Copy out each line below in which the string "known" appears.
═════ Dataset excerpt
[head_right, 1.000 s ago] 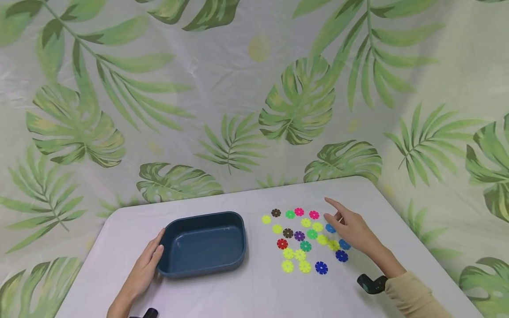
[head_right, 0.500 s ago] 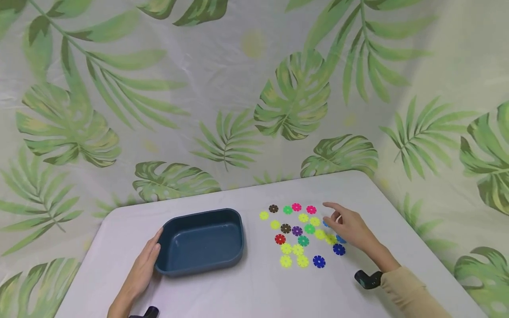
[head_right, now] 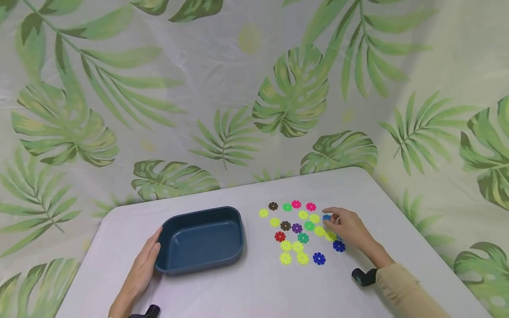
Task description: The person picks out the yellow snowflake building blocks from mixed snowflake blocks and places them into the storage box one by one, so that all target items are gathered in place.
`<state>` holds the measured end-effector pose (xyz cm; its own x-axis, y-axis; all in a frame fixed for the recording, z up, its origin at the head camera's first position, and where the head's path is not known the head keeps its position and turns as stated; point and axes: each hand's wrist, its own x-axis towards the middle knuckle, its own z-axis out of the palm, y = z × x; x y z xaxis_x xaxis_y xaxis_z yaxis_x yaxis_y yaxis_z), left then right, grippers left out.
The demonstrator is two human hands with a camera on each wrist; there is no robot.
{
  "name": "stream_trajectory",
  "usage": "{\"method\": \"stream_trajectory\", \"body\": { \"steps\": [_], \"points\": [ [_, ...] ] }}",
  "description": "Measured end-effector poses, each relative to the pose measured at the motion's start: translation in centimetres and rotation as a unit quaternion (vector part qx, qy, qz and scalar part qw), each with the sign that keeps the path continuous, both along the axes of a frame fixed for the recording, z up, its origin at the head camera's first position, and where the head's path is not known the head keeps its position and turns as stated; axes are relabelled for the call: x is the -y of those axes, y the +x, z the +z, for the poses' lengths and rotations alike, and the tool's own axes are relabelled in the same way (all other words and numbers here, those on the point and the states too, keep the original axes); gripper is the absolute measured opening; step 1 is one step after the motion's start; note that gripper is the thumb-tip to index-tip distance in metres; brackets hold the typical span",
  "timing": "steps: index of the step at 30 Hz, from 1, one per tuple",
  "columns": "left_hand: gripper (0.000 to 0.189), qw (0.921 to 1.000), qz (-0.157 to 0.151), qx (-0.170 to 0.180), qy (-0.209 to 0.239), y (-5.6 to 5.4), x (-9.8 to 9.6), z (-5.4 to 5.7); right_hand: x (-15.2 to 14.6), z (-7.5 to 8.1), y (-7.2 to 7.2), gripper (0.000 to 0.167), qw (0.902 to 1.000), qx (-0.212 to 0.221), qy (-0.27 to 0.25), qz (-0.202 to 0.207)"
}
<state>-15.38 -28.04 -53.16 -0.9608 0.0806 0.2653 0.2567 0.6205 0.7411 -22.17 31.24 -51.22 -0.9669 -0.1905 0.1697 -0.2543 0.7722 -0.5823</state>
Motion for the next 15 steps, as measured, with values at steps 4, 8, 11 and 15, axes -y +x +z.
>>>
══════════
--- Response box ---
`<state>` holds the measured end-effector pose (xyz cm; its own x-axis, y-axis; all in a frame fixed for the recording, z up, its origin at the head camera's first position, and where the head's path is not known the head keeps its position and turns as stated; point and axes: each hand's wrist, its own x-axis towards the middle knuckle, its own z-axis out of the palm, y = z × x; x y z xaxis_x xaxis_y xaxis_z yaxis_x yaxis_y yaxis_z), left then right, grippers left out.
  "description": "Measured end-effector poses, each relative to the pose measured at the motion's start: translation in centimetres and rotation as a unit quaternion (vector part qx, qy, qz and scalar part qw), each with the sign that keeps the path continuous, both along the axes of a frame fixed for the recording, z up, its origin at the head camera's first position, and where the head's path is not known the head keeps its position and turns as stated; axes are relabelled for the call: x is the -y of those axes, y the +x, z the +z, for the poses' lengths and rotations alike, and the tool's own axes are relabelled in the same way (all other words and numbers here, those on the point and the states too, keep the original axes); gripper is the absolute measured opening; step 1 is one step after the motion's start; note that gripper is the thumb-tip to index-tip distance in metres; brackets hold the typical span",

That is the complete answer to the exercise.